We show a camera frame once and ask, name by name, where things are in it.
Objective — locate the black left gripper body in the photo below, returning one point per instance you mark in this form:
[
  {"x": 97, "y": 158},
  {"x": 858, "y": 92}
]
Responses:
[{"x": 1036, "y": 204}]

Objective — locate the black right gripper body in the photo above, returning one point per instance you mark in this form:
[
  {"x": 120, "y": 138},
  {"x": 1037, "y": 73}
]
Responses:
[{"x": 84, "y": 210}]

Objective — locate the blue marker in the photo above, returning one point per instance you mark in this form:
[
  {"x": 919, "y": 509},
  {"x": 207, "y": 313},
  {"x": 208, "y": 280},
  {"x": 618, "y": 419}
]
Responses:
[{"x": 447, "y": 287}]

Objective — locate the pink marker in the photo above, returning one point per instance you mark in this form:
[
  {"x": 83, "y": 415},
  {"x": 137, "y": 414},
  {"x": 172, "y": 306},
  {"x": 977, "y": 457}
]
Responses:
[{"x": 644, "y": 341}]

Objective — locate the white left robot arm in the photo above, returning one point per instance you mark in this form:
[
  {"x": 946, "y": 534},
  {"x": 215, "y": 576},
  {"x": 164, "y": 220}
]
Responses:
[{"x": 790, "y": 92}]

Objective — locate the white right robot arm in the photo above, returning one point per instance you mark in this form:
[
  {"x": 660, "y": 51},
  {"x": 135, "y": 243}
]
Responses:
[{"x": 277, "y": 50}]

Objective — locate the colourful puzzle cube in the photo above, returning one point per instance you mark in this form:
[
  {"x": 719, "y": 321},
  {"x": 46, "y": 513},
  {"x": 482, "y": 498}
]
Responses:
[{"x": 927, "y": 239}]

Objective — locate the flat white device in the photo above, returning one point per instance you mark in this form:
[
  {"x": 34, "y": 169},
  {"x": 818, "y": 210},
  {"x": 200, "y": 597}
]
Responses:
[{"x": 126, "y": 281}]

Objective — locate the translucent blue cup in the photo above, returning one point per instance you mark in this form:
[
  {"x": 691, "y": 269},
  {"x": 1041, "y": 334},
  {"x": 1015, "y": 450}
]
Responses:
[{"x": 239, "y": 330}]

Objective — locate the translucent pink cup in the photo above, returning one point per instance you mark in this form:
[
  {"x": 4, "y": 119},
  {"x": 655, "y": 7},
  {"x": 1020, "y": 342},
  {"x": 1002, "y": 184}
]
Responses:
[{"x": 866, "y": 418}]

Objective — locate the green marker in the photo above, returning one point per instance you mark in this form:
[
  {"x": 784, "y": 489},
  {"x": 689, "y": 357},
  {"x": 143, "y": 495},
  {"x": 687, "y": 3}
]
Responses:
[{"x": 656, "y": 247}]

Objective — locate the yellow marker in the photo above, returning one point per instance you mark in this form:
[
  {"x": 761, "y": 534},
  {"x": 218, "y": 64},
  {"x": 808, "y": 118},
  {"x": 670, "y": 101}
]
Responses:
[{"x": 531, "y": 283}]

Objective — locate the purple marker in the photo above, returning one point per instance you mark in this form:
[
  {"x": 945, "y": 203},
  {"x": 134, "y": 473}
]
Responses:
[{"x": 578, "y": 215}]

*Your task*
Copy every line of the records above exactly.

*Output of the exercise*
We show a camera frame once and ask, name by name, where things are in it.
Objective — locate the black left gripper body in the photo below, returning one point per instance you mark in this form:
[
  {"x": 97, "y": 158},
  {"x": 858, "y": 92}
]
Responses:
[{"x": 1036, "y": 204}]

Objective — locate the black right gripper body in the photo above, returning one point per instance you mark in this form:
[
  {"x": 120, "y": 138},
  {"x": 1037, "y": 73}
]
Responses:
[{"x": 84, "y": 210}]

Objective — locate the blue marker in the photo above, returning one point per instance you mark in this form:
[
  {"x": 919, "y": 509},
  {"x": 207, "y": 313},
  {"x": 208, "y": 280},
  {"x": 618, "y": 419}
]
Responses:
[{"x": 447, "y": 287}]

Objective — locate the pink marker in the photo above, returning one point per instance you mark in this form:
[
  {"x": 83, "y": 415},
  {"x": 137, "y": 414},
  {"x": 172, "y": 306},
  {"x": 977, "y": 457}
]
Responses:
[{"x": 644, "y": 341}]

Objective — locate the white left robot arm in the photo above, returning one point per instance you mark in this form:
[
  {"x": 946, "y": 534},
  {"x": 215, "y": 576},
  {"x": 164, "y": 220}
]
Responses:
[{"x": 790, "y": 92}]

Objective — locate the white right robot arm in the photo above, returning one point per instance you mark in this form:
[
  {"x": 660, "y": 51},
  {"x": 135, "y": 243}
]
Responses:
[{"x": 277, "y": 50}]

Objective — locate the colourful puzzle cube in the photo above, returning one point per instance you mark in this form:
[
  {"x": 719, "y": 321},
  {"x": 46, "y": 513},
  {"x": 482, "y": 498}
]
Responses:
[{"x": 927, "y": 239}]

Objective — locate the flat white device in the photo above, returning one point per instance you mark in this form:
[
  {"x": 34, "y": 169},
  {"x": 818, "y": 210},
  {"x": 200, "y": 597}
]
Responses:
[{"x": 126, "y": 281}]

Objective — locate the translucent blue cup in the photo above, returning one point per instance you mark in this form:
[
  {"x": 691, "y": 269},
  {"x": 1041, "y": 334},
  {"x": 1015, "y": 450}
]
Responses:
[{"x": 239, "y": 330}]

Objective — locate the translucent pink cup in the photo above, returning one point per instance you mark in this form:
[
  {"x": 4, "y": 119},
  {"x": 655, "y": 7},
  {"x": 1020, "y": 342},
  {"x": 1002, "y": 184}
]
Responses:
[{"x": 866, "y": 418}]

Objective — locate the green marker in the photo above, returning one point per instance you mark in this form:
[
  {"x": 784, "y": 489},
  {"x": 689, "y": 357},
  {"x": 143, "y": 495},
  {"x": 687, "y": 3}
]
Responses:
[{"x": 656, "y": 247}]

Objective — locate the yellow marker in the photo above, returning one point per instance you mark in this form:
[
  {"x": 761, "y": 534},
  {"x": 218, "y": 64},
  {"x": 808, "y": 118},
  {"x": 670, "y": 101}
]
Responses:
[{"x": 531, "y": 283}]

Objective — locate the purple marker in the photo above, returning one point per instance you mark in this form:
[
  {"x": 945, "y": 203},
  {"x": 134, "y": 473}
]
Responses:
[{"x": 578, "y": 215}]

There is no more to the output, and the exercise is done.